* WHAT IS BEING ASKED: Transcribe the whole listing precisely, leaving nothing out.

* GIVEN INFORMATION:

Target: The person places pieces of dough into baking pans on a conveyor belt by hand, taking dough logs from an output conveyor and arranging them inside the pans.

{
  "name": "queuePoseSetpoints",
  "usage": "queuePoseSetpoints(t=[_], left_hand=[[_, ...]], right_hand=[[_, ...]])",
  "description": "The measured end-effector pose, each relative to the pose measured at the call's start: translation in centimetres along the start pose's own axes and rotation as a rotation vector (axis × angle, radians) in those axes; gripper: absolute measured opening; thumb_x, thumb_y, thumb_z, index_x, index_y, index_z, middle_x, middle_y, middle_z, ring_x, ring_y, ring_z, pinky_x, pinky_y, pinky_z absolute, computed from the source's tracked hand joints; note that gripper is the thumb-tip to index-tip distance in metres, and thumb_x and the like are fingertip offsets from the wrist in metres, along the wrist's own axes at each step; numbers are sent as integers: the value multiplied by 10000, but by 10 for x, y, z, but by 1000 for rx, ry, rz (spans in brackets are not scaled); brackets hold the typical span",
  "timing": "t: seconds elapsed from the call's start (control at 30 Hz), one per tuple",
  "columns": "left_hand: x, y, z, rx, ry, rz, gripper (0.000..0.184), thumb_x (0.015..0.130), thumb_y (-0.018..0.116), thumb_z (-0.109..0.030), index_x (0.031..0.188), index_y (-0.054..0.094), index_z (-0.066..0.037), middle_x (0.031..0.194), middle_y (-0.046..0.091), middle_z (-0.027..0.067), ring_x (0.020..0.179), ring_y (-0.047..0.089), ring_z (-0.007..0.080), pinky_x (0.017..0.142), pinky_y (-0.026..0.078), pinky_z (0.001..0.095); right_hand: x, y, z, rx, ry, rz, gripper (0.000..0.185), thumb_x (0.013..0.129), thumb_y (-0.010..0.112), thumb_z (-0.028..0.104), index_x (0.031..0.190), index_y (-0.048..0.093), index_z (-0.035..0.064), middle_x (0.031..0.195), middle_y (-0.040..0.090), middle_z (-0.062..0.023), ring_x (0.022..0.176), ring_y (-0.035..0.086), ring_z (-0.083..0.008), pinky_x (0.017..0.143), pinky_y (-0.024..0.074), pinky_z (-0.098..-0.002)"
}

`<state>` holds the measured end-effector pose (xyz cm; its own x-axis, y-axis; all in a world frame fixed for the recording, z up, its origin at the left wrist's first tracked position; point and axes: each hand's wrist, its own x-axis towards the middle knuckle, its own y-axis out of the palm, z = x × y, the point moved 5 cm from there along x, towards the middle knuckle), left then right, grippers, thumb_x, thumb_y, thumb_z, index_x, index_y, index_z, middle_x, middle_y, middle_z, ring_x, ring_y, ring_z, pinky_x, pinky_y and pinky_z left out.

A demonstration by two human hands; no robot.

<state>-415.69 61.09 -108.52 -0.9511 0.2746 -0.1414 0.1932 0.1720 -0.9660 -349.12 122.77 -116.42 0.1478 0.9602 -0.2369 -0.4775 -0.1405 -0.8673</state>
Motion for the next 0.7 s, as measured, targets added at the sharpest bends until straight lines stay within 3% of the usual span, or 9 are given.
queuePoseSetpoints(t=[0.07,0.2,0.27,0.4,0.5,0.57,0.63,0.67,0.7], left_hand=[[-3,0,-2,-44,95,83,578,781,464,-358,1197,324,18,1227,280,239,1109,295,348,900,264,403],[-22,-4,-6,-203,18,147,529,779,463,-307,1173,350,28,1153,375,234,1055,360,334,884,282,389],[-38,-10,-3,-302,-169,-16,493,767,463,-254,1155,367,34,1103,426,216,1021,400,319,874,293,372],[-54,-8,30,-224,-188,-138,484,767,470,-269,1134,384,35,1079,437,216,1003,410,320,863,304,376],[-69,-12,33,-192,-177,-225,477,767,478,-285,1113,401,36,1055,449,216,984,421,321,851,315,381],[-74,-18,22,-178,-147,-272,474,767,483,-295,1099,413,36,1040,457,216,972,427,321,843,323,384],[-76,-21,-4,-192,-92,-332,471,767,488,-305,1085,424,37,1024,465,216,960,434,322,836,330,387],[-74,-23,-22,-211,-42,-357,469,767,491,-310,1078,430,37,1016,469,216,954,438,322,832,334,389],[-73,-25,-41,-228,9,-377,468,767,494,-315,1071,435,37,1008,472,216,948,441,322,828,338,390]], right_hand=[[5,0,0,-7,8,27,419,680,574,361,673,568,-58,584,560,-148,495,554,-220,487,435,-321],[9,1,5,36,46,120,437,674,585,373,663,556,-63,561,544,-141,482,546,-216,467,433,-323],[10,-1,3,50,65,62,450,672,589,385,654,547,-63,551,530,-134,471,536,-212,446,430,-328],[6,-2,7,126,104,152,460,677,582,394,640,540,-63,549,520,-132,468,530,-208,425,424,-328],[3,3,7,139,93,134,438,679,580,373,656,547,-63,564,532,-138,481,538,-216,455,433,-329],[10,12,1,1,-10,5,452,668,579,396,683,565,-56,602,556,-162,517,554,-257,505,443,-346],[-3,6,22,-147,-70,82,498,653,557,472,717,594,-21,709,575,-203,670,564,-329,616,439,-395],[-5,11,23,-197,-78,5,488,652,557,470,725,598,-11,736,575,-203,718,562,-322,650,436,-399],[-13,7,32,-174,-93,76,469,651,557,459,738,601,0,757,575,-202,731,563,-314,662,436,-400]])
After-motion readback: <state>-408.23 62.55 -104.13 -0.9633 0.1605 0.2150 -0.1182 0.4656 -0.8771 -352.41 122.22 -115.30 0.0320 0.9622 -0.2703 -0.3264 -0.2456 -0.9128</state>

* ANSWER SPACE:
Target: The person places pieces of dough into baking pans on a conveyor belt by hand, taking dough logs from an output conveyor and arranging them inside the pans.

{
  "name": "queuePoseSetpoints",
  "usage": "queuePoseSetpoints(t=[_], left_hand=[[_, ...]], right_hand=[[_, ...]])",
  "description": "The measured end-effector pose, each relative to the pose measured at the call's start: translation in centimetres along the start pose's own axes and rotation as a rotation vector (axis × angle, radians) in those axes; gripper: absolute measured opening; thumb_x, thumb_y, thumb_z, index_x, index_y, index_z, middle_x, middle_y, middle_z, ring_x, ring_y, ring_z, pinky_x, pinky_y, pinky_z absolute, computed from the source's tracked hand joints; note that gripper is the thumb-tip to index-tip distance in metres, and thumb_x and the like are fingertip offsets from the wrist in metres, along the wrist's own axes at each step; numbers are sent as integers: the value multiplied by 10000, but by 10 for x, y, z, but by 1000 for rx, ry, rz (spans in brackets are not scaled); brackets hold the typical span",
  "timing": "t: seconds elapsed from the call's start (control at 30 Hz), one per tuple",
  "columns": "left_hand: x, y, z, rx, ry, rz, gripper (0.000..0.184), thumb_x (0.015..0.130), thumb_y (-0.018..0.116), thumb_z (-0.109..0.030), index_x (0.031..0.188), index_y (-0.054..0.094), index_z (-0.066..0.037), middle_x (0.031..0.194), middle_y (-0.046..0.091), middle_z (-0.027..0.067), ring_x (0.020..0.179), ring_y (-0.047..0.089), ring_z (-0.007..0.080), pinky_x (0.017..0.142), pinky_y (-0.026..0.078), pinky_z (0.001..0.095); right_hand: x, y, z, rx, ry, rz, gripper (0.000..0.185), thumb_x (0.013..0.129), thumb_y (-0.010..0.112), thumb_z (-0.028..0.104), index_x (0.031..0.190), index_y (-0.048..0.093), index_z (-0.035..0.064), middle_x (0.031..0.195), middle_y (-0.040..0.090), middle_z (-0.062..0.023), ring_x (0.022..0.176), ring_y (-0.035..0.086), ring_z (-0.083..0.008), pinky_x (0.017..0.143), pinky_y (-0.024..0.074), pinky_z (-0.098..-0.002)"
}

`<state>` holds the measured end-effector pose (xyz cm; its own x-axis, y-axis; all in a world frame fixed for the recording, z up, its origin at the left wrist's first tracked position; point and axes: each hand's wrist, its own x-axis towards the middle knuckle, its own y-axis out of the palm, z = x × y, the point moved 5 cm from there along x, towards the middle knuckle), left then right, grippers, thumb_x, thumb_y, thumb_z, index_x, index_y, index_z, middle_x, middle_y, middle_z, ring_x, ring_y, ring_z, pinky_x, pinky_y and pinky_z left out.

A demonstration by two human hands; no robot.

<state>-415.69 61.09 -108.52 -0.9511 0.2746 -0.1414 0.1932 0.1720 -0.9660 -349.12 122.77 -116.42 0.1478 0.9602 -0.2369 -0.4775 -0.1405 -0.8673</state>
Motion for the next 0.7 s, as measured, targets added at the sharpest bends until straight lines stay within 3% of the usual span, or 9 are given.
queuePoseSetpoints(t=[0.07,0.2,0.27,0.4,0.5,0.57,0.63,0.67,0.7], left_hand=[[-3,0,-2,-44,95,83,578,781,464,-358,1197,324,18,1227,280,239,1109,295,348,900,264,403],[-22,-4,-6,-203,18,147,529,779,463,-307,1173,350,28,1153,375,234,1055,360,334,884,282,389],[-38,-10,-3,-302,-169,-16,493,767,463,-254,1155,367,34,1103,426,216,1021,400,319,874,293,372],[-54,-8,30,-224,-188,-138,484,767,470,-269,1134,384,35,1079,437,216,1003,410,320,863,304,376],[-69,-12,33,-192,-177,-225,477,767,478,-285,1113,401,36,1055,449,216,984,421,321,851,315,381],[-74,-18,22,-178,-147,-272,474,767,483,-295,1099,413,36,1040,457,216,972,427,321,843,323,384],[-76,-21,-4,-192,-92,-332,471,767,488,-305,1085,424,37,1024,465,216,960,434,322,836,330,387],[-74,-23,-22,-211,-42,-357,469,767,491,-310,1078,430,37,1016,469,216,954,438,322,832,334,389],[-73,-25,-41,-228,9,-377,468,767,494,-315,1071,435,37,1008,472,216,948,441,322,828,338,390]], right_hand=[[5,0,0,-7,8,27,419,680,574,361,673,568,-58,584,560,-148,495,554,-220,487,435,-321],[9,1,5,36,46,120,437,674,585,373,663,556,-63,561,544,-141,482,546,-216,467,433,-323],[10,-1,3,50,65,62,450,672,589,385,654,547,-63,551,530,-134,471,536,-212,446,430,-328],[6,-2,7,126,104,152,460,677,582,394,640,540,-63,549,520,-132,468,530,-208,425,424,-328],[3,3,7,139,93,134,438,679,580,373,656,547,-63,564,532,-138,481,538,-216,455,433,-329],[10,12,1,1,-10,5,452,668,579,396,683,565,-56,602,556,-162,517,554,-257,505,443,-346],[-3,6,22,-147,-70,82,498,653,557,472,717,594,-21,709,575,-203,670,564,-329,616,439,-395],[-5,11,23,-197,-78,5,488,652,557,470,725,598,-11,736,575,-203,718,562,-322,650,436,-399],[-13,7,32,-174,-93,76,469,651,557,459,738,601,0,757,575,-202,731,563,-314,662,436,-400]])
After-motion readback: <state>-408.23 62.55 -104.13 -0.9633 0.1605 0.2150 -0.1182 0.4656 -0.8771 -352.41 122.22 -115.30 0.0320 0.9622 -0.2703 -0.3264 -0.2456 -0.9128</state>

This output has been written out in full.